▶ Exercise requirements: Copy each line of the following material that has the string "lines".

▶ Information shown:
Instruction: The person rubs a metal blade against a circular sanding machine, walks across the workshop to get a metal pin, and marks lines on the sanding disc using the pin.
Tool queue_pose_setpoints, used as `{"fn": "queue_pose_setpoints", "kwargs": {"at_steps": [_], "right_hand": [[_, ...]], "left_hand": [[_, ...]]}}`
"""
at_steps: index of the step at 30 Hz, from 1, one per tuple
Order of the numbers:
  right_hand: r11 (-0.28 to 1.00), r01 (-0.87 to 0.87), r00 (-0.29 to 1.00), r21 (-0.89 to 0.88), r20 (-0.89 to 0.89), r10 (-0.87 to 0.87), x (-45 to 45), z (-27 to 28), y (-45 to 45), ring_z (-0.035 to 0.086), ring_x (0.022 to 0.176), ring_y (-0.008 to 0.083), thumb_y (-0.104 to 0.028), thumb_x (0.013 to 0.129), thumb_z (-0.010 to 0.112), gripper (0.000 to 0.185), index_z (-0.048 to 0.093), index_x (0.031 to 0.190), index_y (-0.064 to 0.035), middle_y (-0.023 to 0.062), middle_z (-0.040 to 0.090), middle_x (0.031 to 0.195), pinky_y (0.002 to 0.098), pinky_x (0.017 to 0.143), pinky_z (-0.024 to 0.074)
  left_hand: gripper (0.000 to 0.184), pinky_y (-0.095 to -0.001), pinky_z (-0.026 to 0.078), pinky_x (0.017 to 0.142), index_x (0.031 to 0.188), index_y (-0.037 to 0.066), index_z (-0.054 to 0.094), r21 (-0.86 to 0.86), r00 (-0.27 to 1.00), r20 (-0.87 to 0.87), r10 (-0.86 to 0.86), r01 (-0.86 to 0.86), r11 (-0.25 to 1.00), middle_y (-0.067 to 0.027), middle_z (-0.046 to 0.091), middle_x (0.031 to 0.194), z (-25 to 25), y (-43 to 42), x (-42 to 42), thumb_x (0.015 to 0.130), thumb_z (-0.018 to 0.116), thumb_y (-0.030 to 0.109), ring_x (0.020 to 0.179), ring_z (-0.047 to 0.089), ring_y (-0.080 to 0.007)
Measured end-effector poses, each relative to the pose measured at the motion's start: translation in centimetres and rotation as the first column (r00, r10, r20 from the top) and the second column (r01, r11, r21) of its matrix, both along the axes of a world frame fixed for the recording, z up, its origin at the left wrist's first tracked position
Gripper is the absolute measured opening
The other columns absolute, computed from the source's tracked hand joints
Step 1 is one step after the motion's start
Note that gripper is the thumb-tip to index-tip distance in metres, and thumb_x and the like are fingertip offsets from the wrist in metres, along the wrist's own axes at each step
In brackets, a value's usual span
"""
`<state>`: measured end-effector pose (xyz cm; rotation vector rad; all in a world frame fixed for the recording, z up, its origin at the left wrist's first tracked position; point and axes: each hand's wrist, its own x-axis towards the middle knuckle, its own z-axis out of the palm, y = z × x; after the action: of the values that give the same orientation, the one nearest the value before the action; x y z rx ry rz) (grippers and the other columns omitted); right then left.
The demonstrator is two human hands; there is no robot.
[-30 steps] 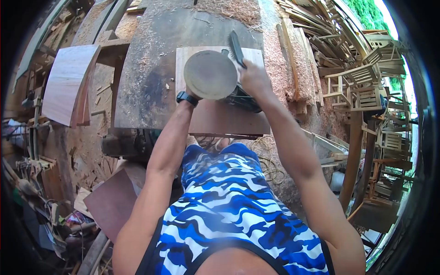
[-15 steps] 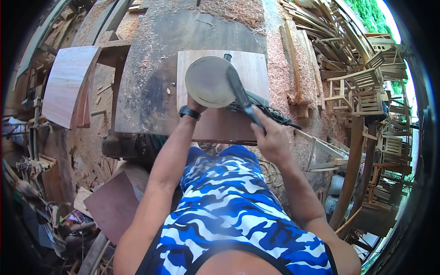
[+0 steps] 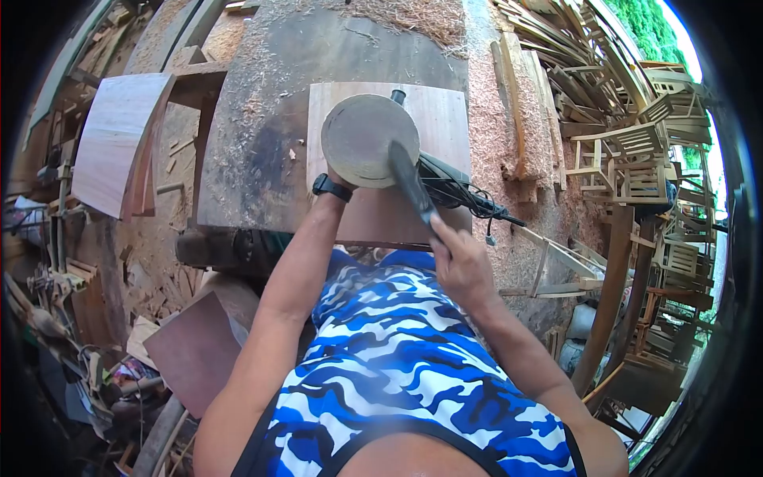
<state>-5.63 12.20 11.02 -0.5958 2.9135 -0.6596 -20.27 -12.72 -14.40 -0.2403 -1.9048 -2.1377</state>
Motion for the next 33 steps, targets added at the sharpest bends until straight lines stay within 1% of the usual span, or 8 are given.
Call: {"fn": "queue_pose_setpoints", "kwargs": {"at_steps": [3,8,13,15,20,24,30,33], "right_hand": [[0.996,-0.018,0.993,-0.086,-0.121,0.007,-8.0,-2.9,-3.4,0.068,0.082,0.0469,-0.023,0.1,0.063,0.041,0.064,0.14,-0.0148,0.0268,0.068,0.089,0.0566,0.072,0.0529],[0.993,0.055,0.997,-0.107,-0.04,-0.06,-16.6,-0.3,-9.1,0.072,0.087,0.0472,-0.024,0.099,0.065,0.038,0.067,0.135,-0.0135,0.0288,0.072,0.091,0.0552,0.075,0.0553],[0.993,-0.083,0.989,-0.083,-0.133,0.071,-7.6,-2.5,-2.9,0.068,0.075,0.0438,-0.019,0.098,0.067,0.042,0.066,0.14,-0.0142,0.023,0.069,0.084,0.0534,0.068,0.0518],[0.992,-0.041,0.999,-0.121,0.001,0.041,-3.7,-0.9,1.3,0.065,0.07,0.0398,-0.014,0.096,0.07,0.043,0.067,0.139,-0.0123,0.0201,0.067,0.082,0.0512,0.066,0.0504],[0.999,0.031,0.998,0.023,-0.053,-0.029,-1.9,1.6,8.4,0.067,0.071,0.037,-0.013,0.094,0.072,0.041,0.069,0.135,-0.0084,0.0195,0.069,0.086,0.0483,0.066,0.0514],[0.991,-0.072,0.992,-0.11,-0.112,0.06,-5.4,1.8,3.3,0.069,0.075,0.0385,-0.013,0.095,0.072,0.04,0.069,0.136,-0.0097,0.0208,0.07,0.088,0.0479,0.069,0.0529],[0.981,-0.185,0.979,-0.063,-0.103,0.178,-14.0,-0.8,-6.6,0.068,0.076,0.0428,-0.026,0.099,0.068,0.037,0.071,0.135,-0.0186,0.0205,0.07,0.087,0.0511,0.069,0.0523],[0.959,-0.269,0.953,-0.089,-0.171,0.252,-13.3,-3.4,-3.4,0.069,0.077,0.0426,-0.025,0.098,0.068,0.038,0.07,0.135,-0.0191,0.0198,0.071,0.086,0.0507,0.07,0.0535]], "left_hand": [[0.058,-0.0432,0.055,0.106,0.149,0.006,0.049,-0.005,1.0,0.004,0.012,-0.012,1.0,-0.0127,0.062,0.145,0.6,0.3,-0.5,0.099,0.07,0.028,0.127,0.063,-0.0243],[0.059,-0.0432,0.055,0.107,0.15,0.007,0.049,-0.024,0.998,0.003,0.057,-0.057,0.998,-0.0126,0.062,0.145,0.7,1.0,-0.1,0.099,0.07,0.028,0.127,0.063,-0.0243],[0.059,-0.0432,0.054,0.107,0.15,0.007,0.049,-0.003,0.997,0.016,0.079,-0.079,0.997,-0.0126,0.061,0.145,0.3,1.9,1.0,0.099,0.07,0.028,0.128,0.062,-0.0243],[0.059,-0.0432,0.054,0.107,0.15,0.007,0.049,0.0,0.996,0.02,0.089,-0.089,0.996,-0.0125,0.061,0.145,0.2,2.2,1.4,0.099,0.07,0.028,0.128,0.062,-0.0243],[0.059,-0.0432,0.053,0.108,0.15,0.007,0.049,0.016,0.996,0.017,0.091,-0.091,0.996,-0.0125,0.061,0.145,0.3,2.7,1.5,0.099,0.071,0.028,0.128,0.062,-0.0243],[0.06,-0.0432,0.053,0.108,0.15,0.007,0.048,0.012,0.995,0.013,0.096,-0.097,0.995,-0.0124,0.061,0.146,0.6,2.5,1.3,0.099,0.071,0.028,0.129,0.061,-0.0243],[0.06,-0.0432,0.052,0.109,0.15,0.007,0.048,-0.008,0.994,0.012,0.105,-0.105,0.994,-0.0123,0.061,0.146,0.5,1.7,1.2,0.099,0.071,0.028,0.129,0.061,-0.0243],[0.06,-0.0432,0.052,0.109,0.15,0.007,0.048,-0.009,0.993,0.018,0.114,-0.114,0.993,-0.0123,0.061,0.146,0.3,1.7,1.7,0.099,0.071,0.028,0.129,0.061,-0.0243]]}}
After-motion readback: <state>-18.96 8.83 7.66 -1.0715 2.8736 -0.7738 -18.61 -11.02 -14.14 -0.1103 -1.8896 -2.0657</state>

▶ Finished exercise:
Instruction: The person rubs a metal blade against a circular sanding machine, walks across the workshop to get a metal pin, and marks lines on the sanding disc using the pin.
Motion for the next 33 steps, targets added at the sharpest bends until straight lines stay within 1% of the usual span, or 8 are given.

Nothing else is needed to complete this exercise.